# Cant access cd drive



## Mike M (Feb 22, 2005)

Im using an old machine trying to install windos 98 SE onto it, the cd drive works but in bios it dosnt haev an option to choose to boot from cd drive, so i use a dos bootdisk but when it starts to boot the bootdisk it says aborting instalation canot find cd device, does anyone know what to do?


----------



## JohnWill (Oct 19, 2002)

You could start by posting your CONFIG.SYS and AUTOEXEC.BAT file contents on the MS-DOS boot floppy. Are you sure the drive is good, connected properly, etc.?


----------



## Mike M (Feb 22, 2005)

it dosnt have those files on the floppy its connected properly and works in windows.


----------



## JohnWill (Oct 19, 2002)

If you don't have AUTOEXEC.BAT and CONFIG.SYS on the boot disk, you will not be able to access the CD-ROM, you're missing the drivers. Try downloading a proper MS-DOS boot disk from here http://www.bootdisk.com/bootdisk.htm

You'll have better luck accessing the CD-ROM with that.


----------



## Mike M (Feb 22, 2005)

yeah i downloaded the ms dos 6.22 version bootdisk from there.


----------



## JohnWill (Oct 19, 2002)

Did that get you running?

*You can mark your own threads solved using the thread tools at the upper right of the screen.©*


----------



## Mike M (Feb 22, 2005)

no thats what i been using in my first post.


----------



## JohnWill (Oct 19, 2002)

You need to download a boot disk that has the CD drivers. I can assure you that the correct boot disk will allow access to the CD.

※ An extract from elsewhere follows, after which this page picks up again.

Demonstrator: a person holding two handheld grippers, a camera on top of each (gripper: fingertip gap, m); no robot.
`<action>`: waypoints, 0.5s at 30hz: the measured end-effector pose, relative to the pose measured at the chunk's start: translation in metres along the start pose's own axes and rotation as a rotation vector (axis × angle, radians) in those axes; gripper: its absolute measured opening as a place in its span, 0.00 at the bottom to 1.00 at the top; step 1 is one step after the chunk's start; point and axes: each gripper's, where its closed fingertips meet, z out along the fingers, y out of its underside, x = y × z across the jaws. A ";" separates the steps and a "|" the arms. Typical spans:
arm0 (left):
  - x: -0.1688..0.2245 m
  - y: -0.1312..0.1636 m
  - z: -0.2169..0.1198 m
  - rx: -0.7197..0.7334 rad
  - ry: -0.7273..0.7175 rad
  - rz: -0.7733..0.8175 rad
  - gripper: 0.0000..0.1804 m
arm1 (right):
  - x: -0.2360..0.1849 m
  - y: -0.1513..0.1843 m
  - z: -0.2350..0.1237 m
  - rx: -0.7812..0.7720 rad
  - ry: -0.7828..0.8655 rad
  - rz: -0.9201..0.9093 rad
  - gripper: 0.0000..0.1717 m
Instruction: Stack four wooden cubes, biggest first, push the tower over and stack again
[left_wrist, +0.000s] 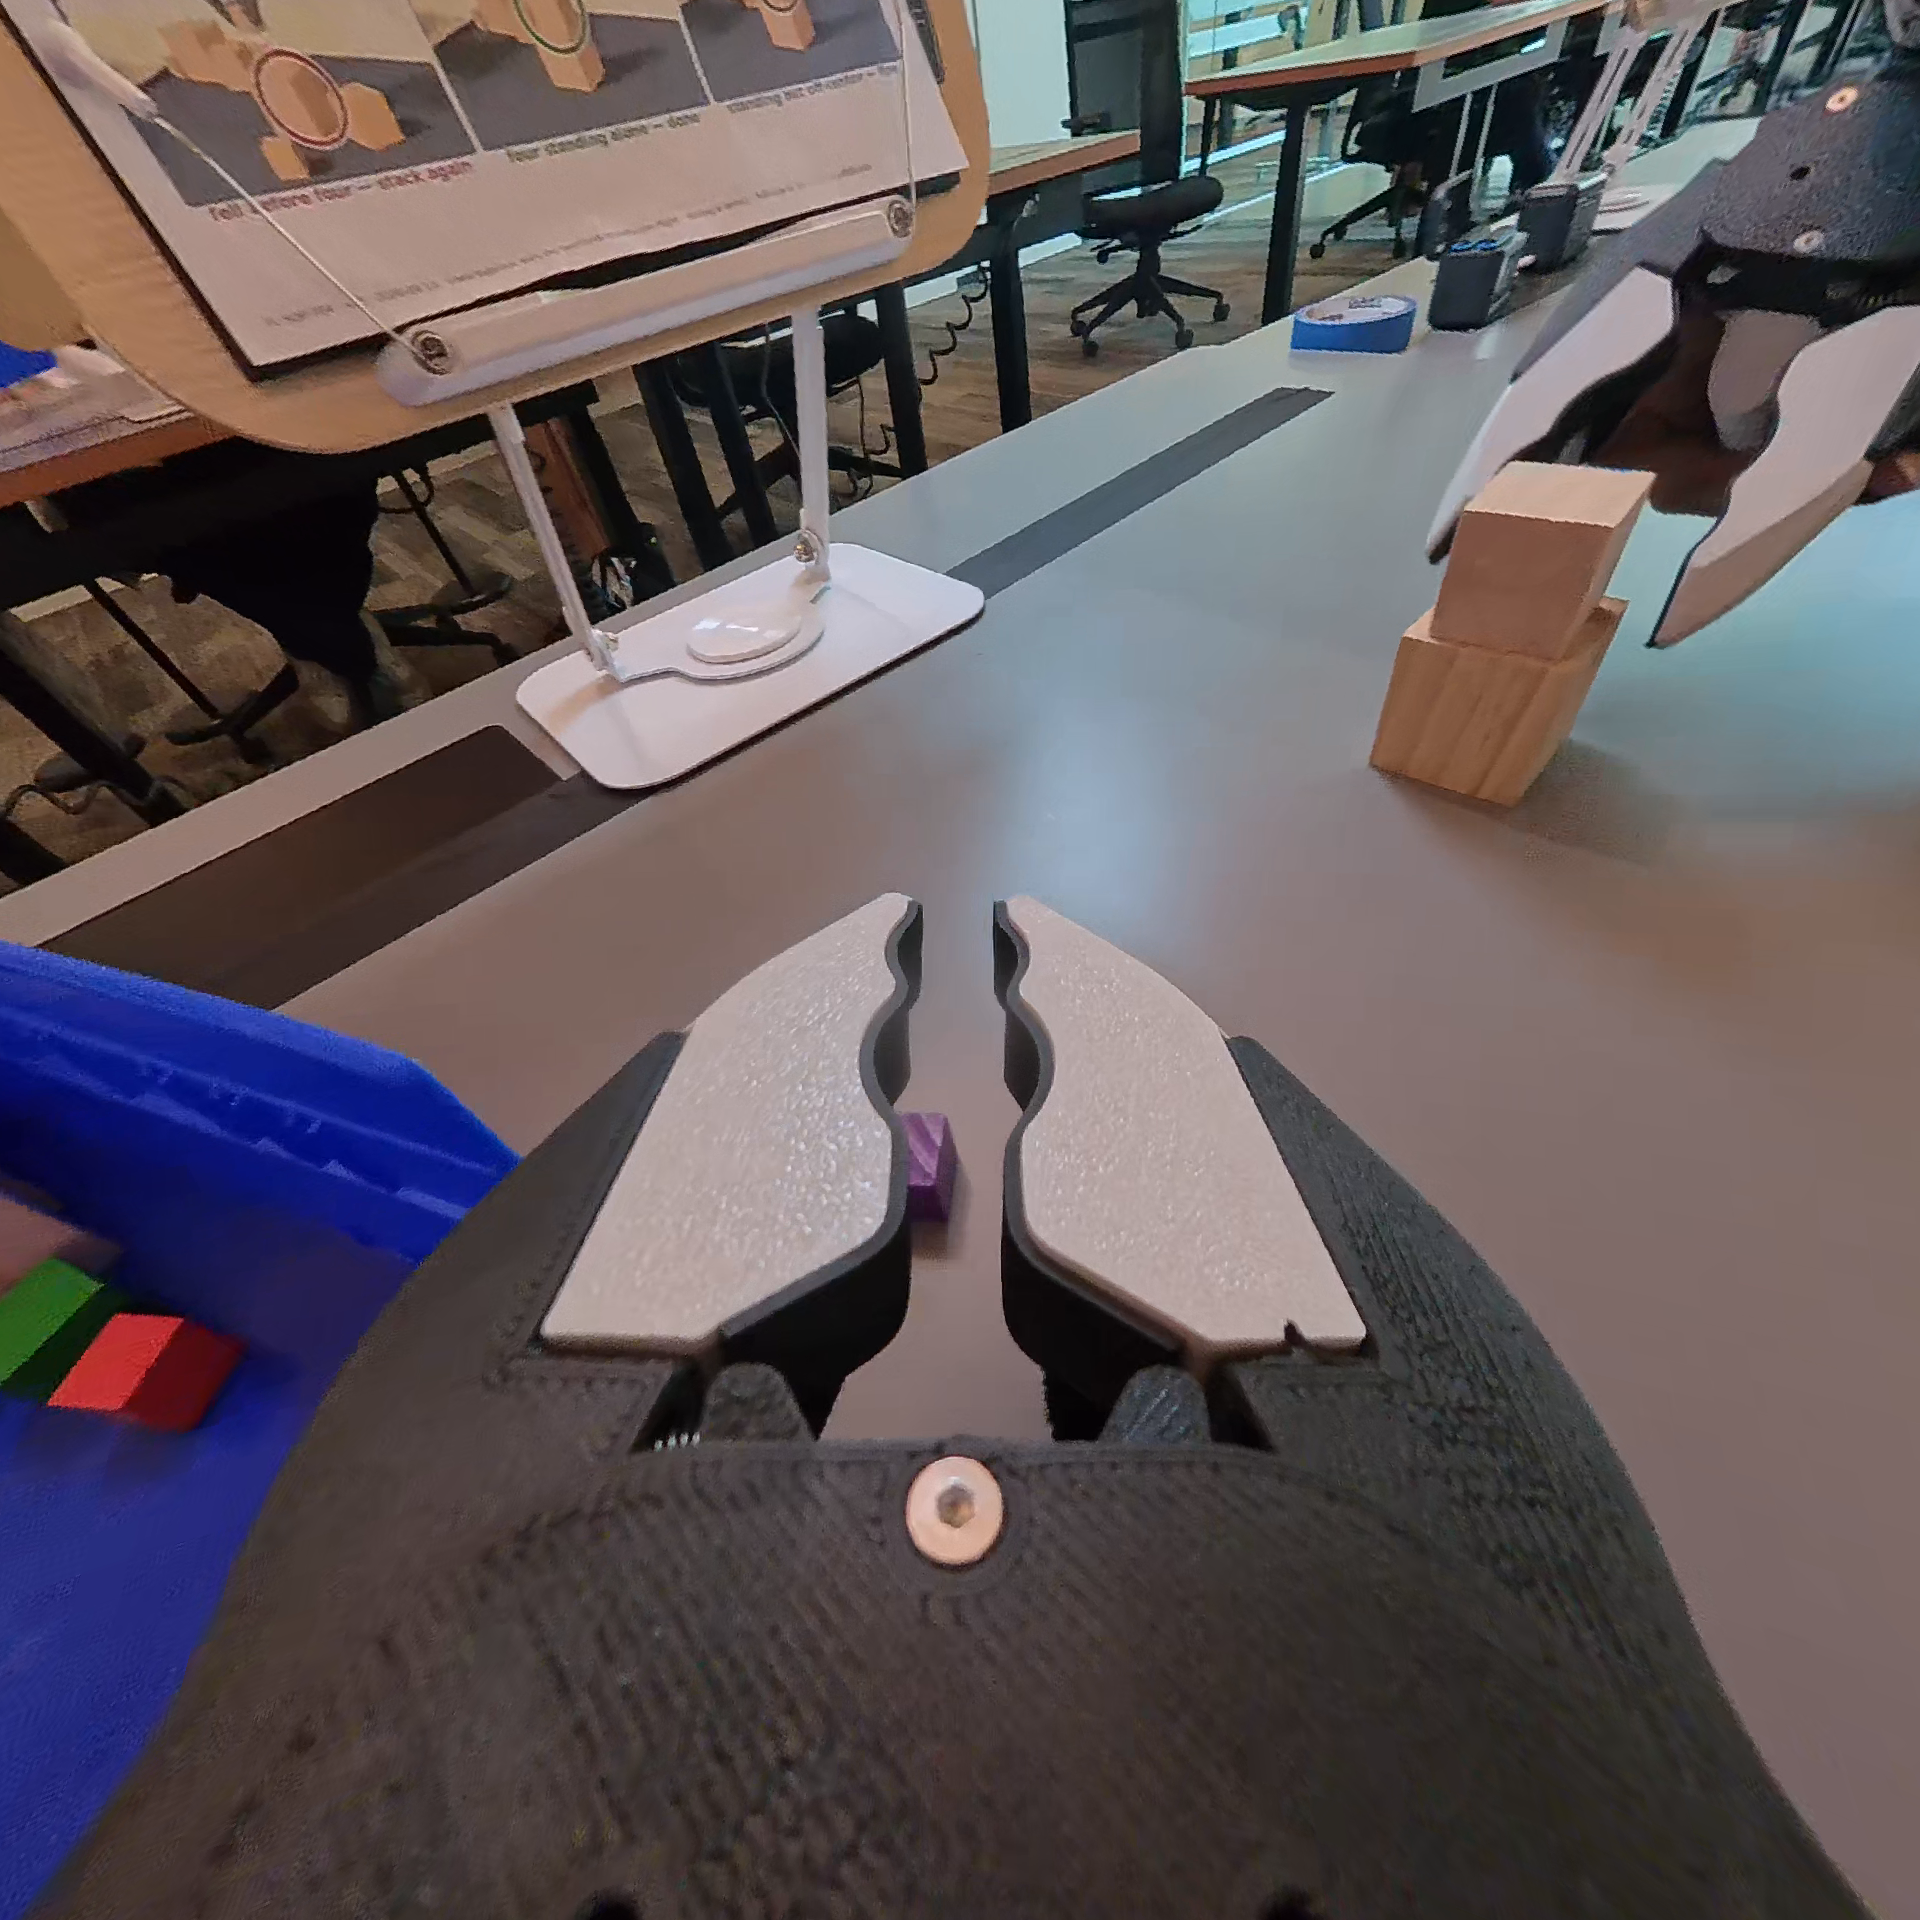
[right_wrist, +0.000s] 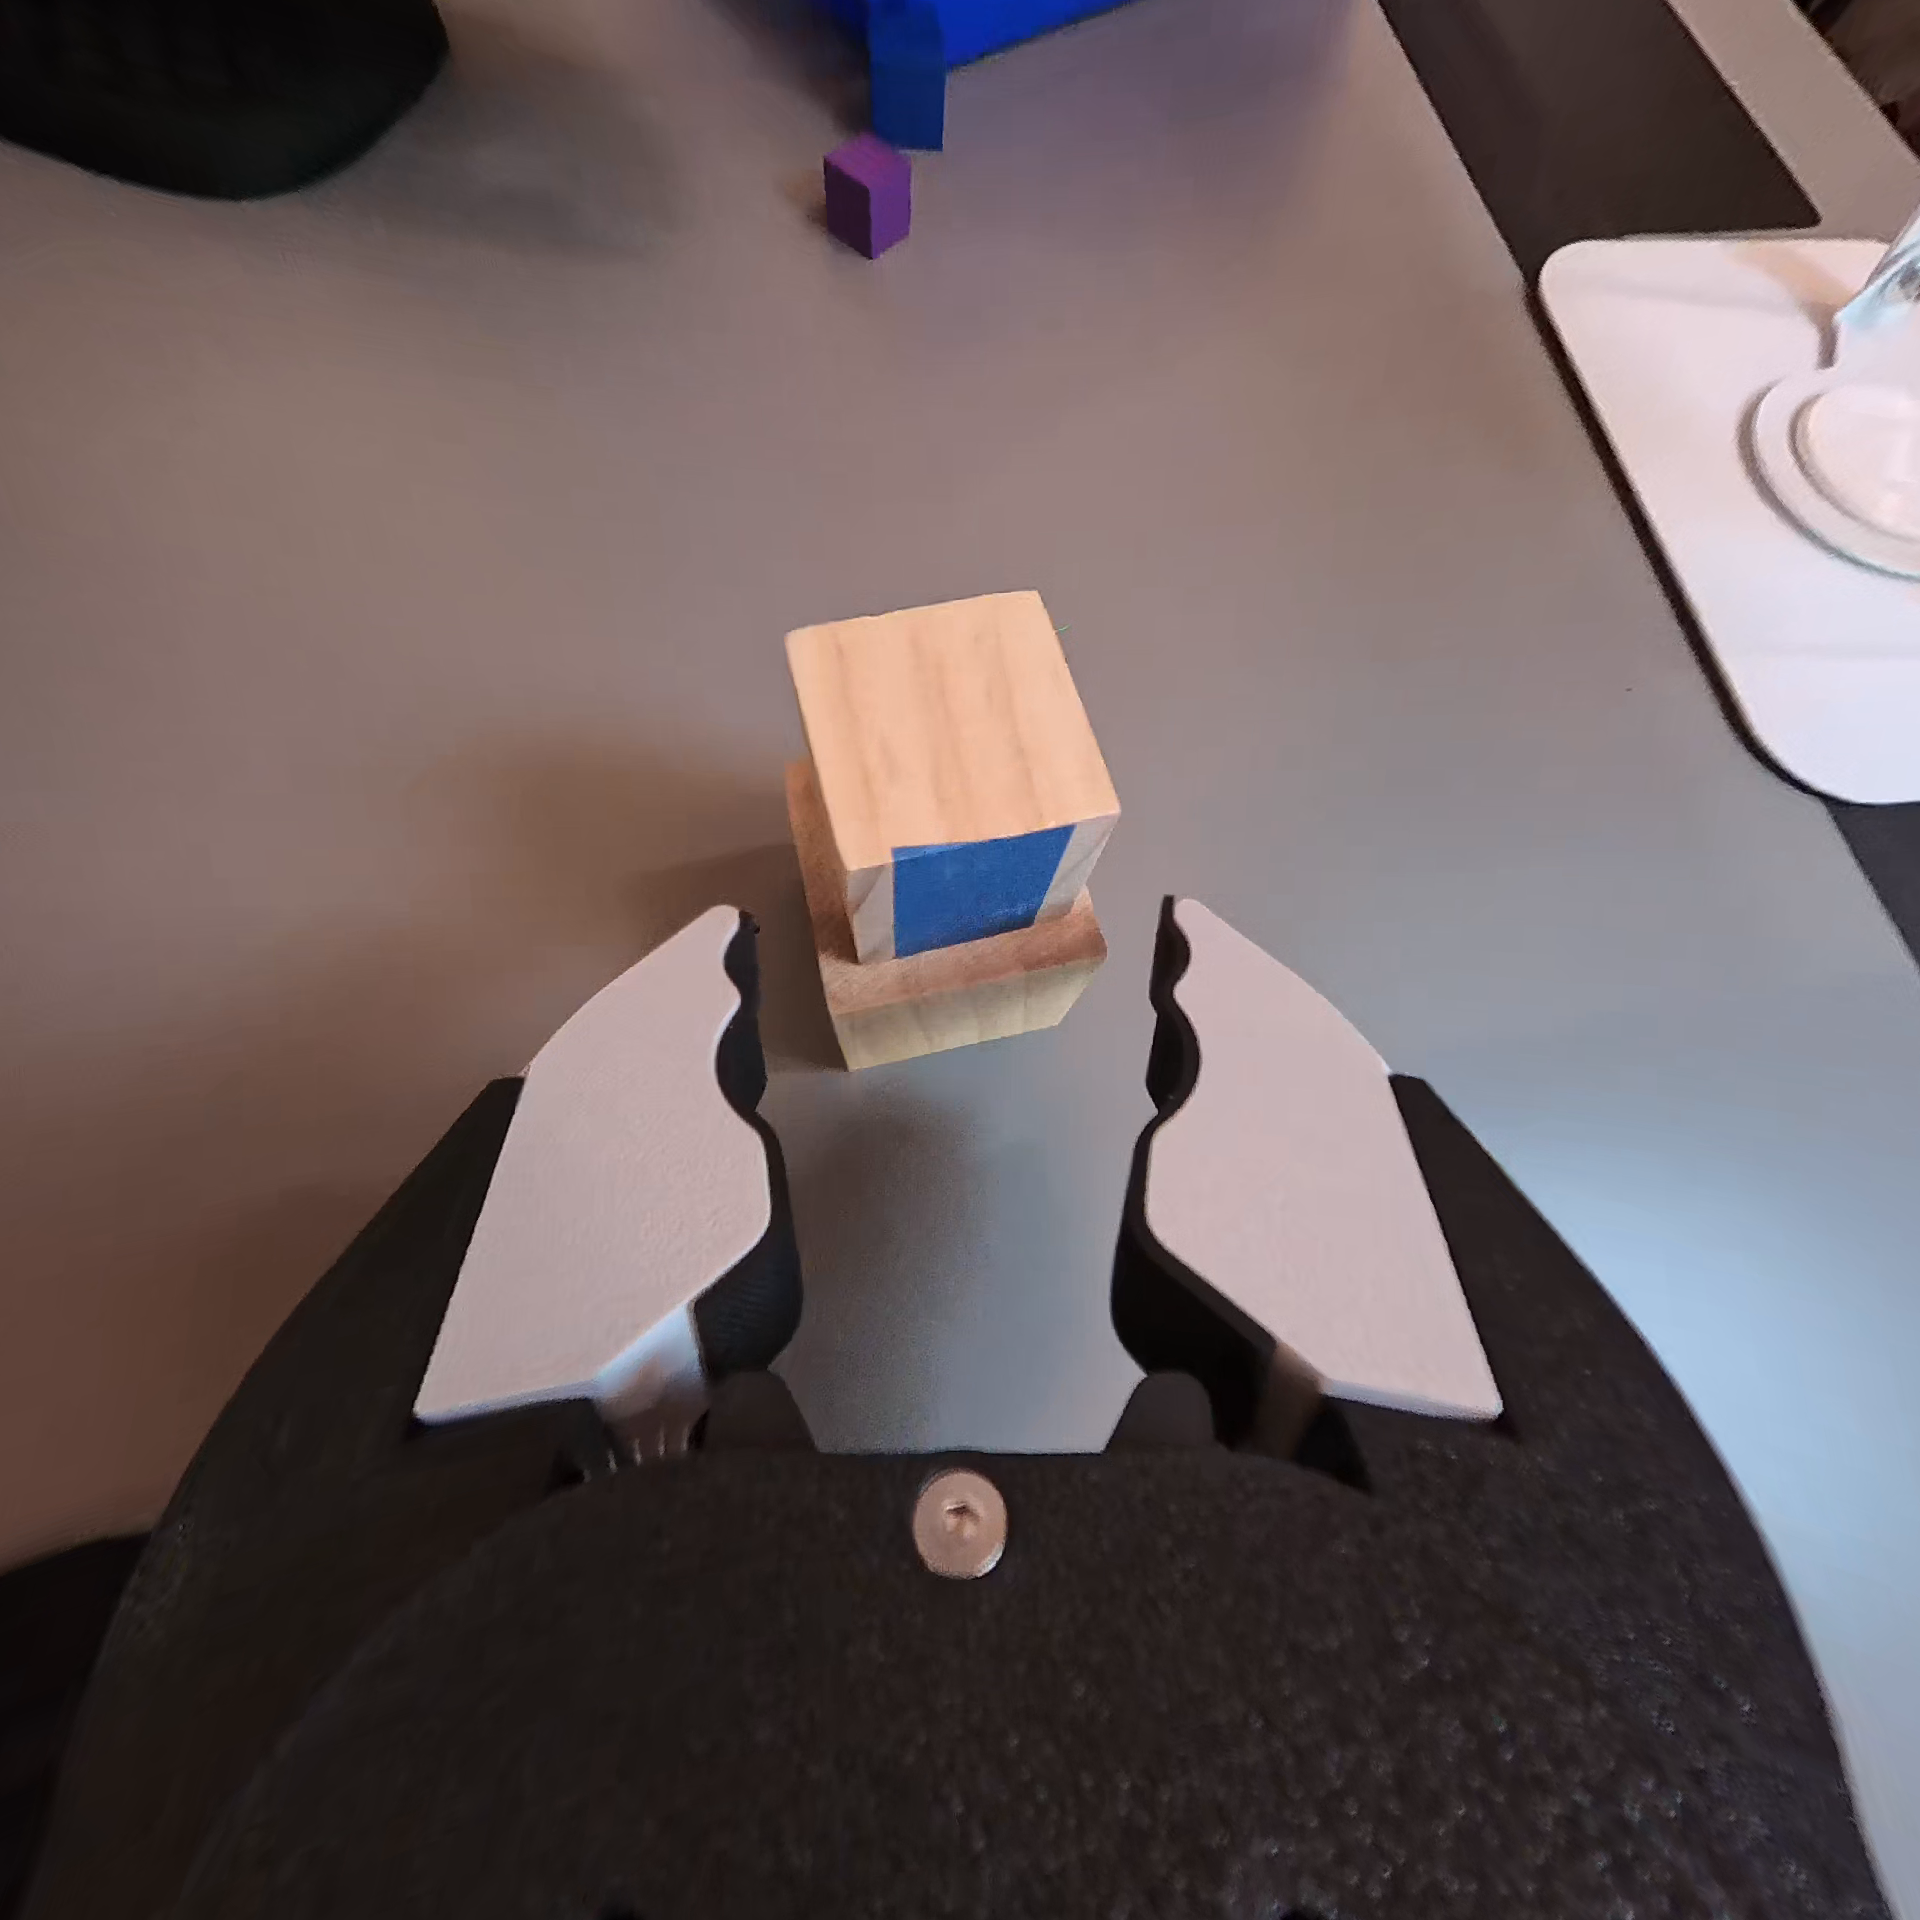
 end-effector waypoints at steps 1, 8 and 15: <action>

I just downloaded this image: http://1gighost.net/tenn/boot622.exe from www.bootdisk.com

I generated the floppy, booted from it, and accessed my DVD drive with no problem.


----------



## Mike M (Feb 22, 2005)

still not working i get the error: Device driver not found : MSCD001


----------



## JohnWill (Oct 19, 2002)

I loaded the image referenced above, booted the floppy I generated, and I was able to access the drive.

If this isn't working for you, the most likely reason is the CD/DVD is not actually being recognized by the generic CD driver in CONFIG.SYS. The error you're getting means the driver didn't load because it didn't find any optical drives.

Do you see the drive in the BIOS and during the POST?


----------



## Mike M (Feb 22, 2005)

i have an option to detect C and D but nothing detects in D but once in windows 95, the cd drive loads.


----------